= PROBLEM =
Would you work out how many lines below include the word "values"? Only that number is wanted.

==========

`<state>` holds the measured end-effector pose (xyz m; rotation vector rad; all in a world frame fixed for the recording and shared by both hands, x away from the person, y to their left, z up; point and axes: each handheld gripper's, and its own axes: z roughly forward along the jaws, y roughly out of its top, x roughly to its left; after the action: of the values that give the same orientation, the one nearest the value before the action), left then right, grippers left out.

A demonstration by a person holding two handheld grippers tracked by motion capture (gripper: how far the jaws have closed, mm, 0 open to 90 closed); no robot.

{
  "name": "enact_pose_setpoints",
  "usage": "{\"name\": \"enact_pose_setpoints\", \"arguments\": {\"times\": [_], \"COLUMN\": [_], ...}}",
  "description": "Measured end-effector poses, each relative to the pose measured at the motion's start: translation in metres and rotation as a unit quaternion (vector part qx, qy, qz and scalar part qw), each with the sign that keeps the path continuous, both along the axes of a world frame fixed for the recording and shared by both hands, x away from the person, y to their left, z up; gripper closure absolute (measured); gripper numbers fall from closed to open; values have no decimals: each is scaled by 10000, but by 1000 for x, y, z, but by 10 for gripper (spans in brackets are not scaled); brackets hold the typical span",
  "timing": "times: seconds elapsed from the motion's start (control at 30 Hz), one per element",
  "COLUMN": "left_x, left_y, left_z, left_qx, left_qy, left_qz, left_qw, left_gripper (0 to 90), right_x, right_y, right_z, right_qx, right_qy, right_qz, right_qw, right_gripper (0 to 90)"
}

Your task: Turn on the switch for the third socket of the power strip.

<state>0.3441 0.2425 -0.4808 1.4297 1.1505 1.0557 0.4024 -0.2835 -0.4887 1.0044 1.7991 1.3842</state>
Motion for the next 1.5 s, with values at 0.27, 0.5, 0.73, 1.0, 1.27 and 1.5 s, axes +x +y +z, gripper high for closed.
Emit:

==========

= EXERCISE SOLUTION =
3